### What this task involves:
Please give back each line of the material unchanged, but without the images.

::::::

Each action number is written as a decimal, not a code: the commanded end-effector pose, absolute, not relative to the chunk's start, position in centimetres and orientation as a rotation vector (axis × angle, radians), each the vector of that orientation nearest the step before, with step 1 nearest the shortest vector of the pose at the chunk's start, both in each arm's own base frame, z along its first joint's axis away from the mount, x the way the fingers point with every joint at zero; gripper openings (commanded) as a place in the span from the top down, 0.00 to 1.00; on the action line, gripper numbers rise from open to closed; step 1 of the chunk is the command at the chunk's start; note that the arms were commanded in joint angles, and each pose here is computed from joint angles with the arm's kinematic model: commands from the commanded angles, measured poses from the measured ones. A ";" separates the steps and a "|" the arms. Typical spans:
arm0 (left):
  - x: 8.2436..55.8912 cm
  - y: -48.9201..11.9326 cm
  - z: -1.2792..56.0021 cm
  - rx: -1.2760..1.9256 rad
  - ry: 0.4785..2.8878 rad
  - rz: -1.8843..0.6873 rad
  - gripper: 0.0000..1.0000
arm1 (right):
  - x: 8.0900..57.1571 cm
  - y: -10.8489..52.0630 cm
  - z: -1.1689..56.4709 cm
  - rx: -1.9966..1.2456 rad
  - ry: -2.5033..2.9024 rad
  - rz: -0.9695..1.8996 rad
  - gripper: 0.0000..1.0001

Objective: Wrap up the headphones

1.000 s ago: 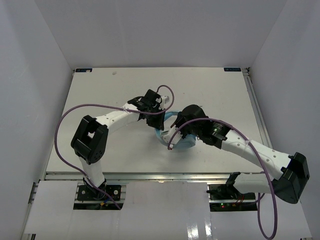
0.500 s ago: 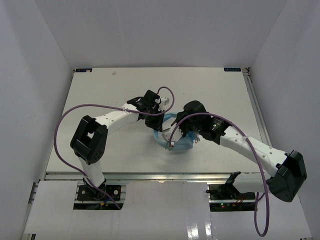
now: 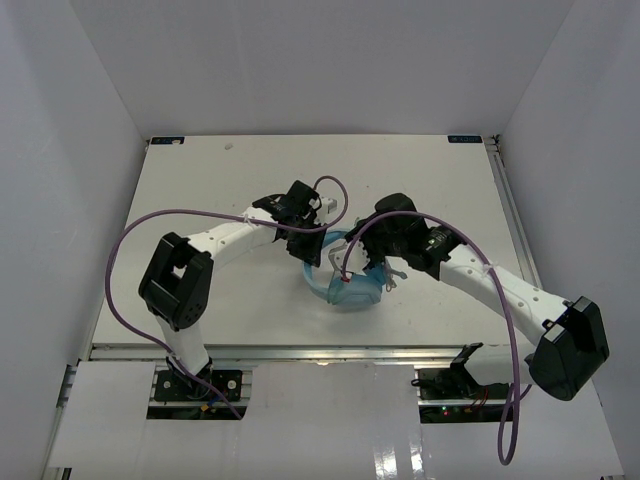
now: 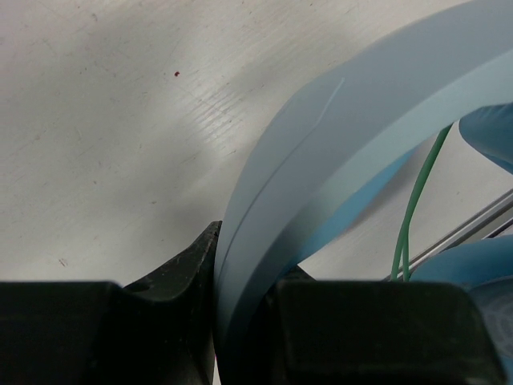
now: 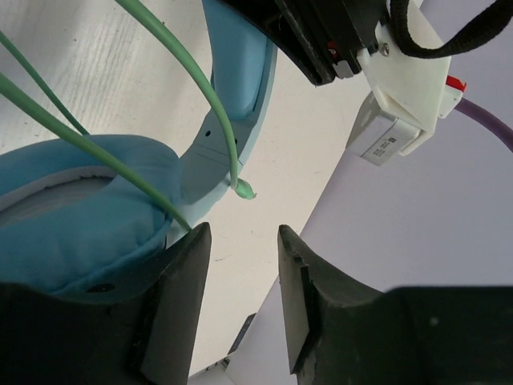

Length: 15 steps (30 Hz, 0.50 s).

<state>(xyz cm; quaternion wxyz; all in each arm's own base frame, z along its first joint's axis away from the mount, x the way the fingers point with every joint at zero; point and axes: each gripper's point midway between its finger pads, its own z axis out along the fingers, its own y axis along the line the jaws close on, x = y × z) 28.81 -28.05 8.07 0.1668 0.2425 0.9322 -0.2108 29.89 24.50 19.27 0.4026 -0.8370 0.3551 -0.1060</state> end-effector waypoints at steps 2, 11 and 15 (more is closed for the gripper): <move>29.8 -27.6 9.5 0.617 2.658 -0.603 1.00 | 29.9 24.7 20.8 -2.046 0.921 -0.208 0.53; 31.7 -24.4 8.2 0.460 2.746 -0.483 1.00 | 31.2 23.8 25.0 -1.891 1.025 -0.133 0.46; 33.9 -21.9 7.7 0.347 2.767 -0.404 1.00 | 30.7 23.5 27.1 -1.768 1.100 -0.033 0.41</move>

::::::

### Answer box:
Each action number is written as a decimal, not a code: the commanded end-effector pose, absolute, not relative to the chunk's start, position in centimetres and orientation as a rotation vector (axis × angle, radians), each the vector of that orientation nearest the step before, with step 1 nearest the shortest vector of the pose at the chunk's start, both in each arm's own base frame, z along its first joint's axis away from the mount, x the way the fingers point with every joint at zero; gripper openings (commanded) as a place in the span from the top down, 0.00 to 1.00; on the action line, gripper numbers rise from open to closed; step 1 of the chunk is the command at the chunk's start; note that the arms were commanded in joint angles, and each pose here is computed from joint angles with the arm's kinematic model: commands from the commanded angles, measured poses from the measured ones. A ";" separates the steps and a "|" the arms. Typical spans:
arm0 (left):
  - x: 8.2436..55.8912 cm
  - y: -48.9201..11.9326 cm
  - z: -1.2792..56.0021 cm
  - rx: -1.2760..1.9256 rad
  - ry: 0.4785..2.8878 rad
  - rz: -1.8843..0.6873 rad
  - gripper: 0.0000..1.0000
arm1 (right):
  - x: 8.0900..57.1571 cm
  - y: -10.8489..52.0630 cm
  - z: -1.1689..56.4709 cm
  - rx: -1.9966..1.2456 rad
  - ry: -2.5033..2.9024 rad
  - rz: -0.9695..1.8996 rad
  - gripper: 0.0000..1.0001

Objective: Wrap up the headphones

1.000 s ago: 
0.500 s ago: 
now: 
now: 
now: 

Length: 15 steps (30 Hz, 0.50 s).

<state>(xyz cm; quaternion wxyz; all in each arm's own base frame, z along its first joint's axis away from the mount, x the way the fingers point with every joint at zero; point and axes: each gripper's point midway between its finger pads, its own z axis out along the fingers, its own y axis along the line the jaws close on, x = y × z) 28.81 -28.05 8.07 0.1668 0.2425 0.9322 -0.2108 29.89 24.50 19.27 0.4026 -0.8370 0.3551 -0.1060</state> end-effector waypoints at steps 2, 11 and 15 (more is closed for the gripper): <move>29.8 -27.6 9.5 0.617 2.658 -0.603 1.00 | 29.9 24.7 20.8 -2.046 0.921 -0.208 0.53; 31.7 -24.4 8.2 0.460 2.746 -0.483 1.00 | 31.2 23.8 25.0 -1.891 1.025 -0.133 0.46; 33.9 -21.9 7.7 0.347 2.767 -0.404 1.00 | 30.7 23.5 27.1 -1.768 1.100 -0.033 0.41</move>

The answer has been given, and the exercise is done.